From soft-spoken Texas librarian to foul-mouthed Francophile — will the president’s base ever forgive her?

Politics

Bush’s Taxing Social Security Problem

A major problem with Bush’s “progressive price indexing” plan is that it would slash Social Security benefits for anyone making over $20,000 a year. A subtler, but more politically significant, problem is that the arguments Bush has used to justify his Social Security plan undermine his rationale for extending tax cuts to the wealthy.

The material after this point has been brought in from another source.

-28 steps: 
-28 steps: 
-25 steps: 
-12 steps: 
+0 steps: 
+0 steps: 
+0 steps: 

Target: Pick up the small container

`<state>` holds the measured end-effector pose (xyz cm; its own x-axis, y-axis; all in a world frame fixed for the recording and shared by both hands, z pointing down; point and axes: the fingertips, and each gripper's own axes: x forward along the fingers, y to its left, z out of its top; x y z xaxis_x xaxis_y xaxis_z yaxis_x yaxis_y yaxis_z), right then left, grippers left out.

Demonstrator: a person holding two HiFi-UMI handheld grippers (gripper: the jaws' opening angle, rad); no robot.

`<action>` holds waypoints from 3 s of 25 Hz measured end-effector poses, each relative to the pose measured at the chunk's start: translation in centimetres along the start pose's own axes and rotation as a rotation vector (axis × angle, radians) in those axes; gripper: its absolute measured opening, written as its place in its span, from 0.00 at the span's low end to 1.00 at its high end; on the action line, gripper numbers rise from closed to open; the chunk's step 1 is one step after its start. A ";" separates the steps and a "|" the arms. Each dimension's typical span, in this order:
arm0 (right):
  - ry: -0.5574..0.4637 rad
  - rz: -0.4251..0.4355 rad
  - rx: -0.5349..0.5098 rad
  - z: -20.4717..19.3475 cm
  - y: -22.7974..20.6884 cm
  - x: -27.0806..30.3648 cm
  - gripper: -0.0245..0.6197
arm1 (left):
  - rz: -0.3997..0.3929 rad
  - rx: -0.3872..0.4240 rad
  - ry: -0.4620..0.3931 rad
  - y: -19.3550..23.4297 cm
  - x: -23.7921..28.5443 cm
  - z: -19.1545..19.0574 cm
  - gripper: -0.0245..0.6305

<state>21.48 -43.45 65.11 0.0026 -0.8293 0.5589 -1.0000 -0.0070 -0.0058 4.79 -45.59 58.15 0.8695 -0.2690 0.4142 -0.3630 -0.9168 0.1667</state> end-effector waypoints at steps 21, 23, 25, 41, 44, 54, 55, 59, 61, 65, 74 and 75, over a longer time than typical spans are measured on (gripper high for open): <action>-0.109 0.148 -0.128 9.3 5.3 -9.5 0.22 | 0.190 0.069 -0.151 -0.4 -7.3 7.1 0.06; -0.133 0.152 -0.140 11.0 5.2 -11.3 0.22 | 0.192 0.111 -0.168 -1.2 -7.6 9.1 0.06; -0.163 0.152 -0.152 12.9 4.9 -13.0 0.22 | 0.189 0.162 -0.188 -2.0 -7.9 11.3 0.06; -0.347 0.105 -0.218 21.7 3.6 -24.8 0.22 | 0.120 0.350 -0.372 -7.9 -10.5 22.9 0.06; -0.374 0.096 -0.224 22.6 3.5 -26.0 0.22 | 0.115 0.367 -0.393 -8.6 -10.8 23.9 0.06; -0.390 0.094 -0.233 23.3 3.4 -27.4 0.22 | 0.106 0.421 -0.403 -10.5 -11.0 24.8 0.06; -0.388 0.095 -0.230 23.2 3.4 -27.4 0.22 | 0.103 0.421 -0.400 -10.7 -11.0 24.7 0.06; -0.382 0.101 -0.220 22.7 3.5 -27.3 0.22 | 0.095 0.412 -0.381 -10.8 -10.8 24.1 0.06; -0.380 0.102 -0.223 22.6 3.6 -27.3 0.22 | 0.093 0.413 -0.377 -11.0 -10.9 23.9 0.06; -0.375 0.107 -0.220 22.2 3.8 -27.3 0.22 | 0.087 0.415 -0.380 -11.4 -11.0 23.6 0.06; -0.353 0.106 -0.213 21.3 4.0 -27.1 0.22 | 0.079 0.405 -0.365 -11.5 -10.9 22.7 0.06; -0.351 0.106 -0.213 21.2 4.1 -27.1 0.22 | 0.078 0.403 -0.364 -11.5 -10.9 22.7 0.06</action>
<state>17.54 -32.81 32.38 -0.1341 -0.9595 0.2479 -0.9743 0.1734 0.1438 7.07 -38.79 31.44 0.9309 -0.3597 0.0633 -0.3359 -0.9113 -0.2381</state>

Here is what Bush is saying now about Social Security:

I believe a reformed system should protect those who depend on Social Security the most. So in the future, benefits for low-income workers should grow faster than benefits for people who are better off…This reform would solve most of the funding challenges facing Social Security.

In other words, in the name of fiscal responsibility, higher income people should be expected to sacrifice. Contrast that statement to Bush’s justification in January 2003 for why much of his tax cuts should go to the very wealthy:

You hear a lot of rhetoric about tax relief in Washington, D.C., the old rhetoric of class warfare. My attitude is…the government ought not to try to pick and choose.

Of course, now that it suits his political purposes, Bush is picking and choosing. The problem is many of his tax cuts for the wealthy are set to expire soon. Bush will need to marshal his old anti-class warfare arguments to push for their extension. But his recent tact on Social Security will significantly complicate that effort.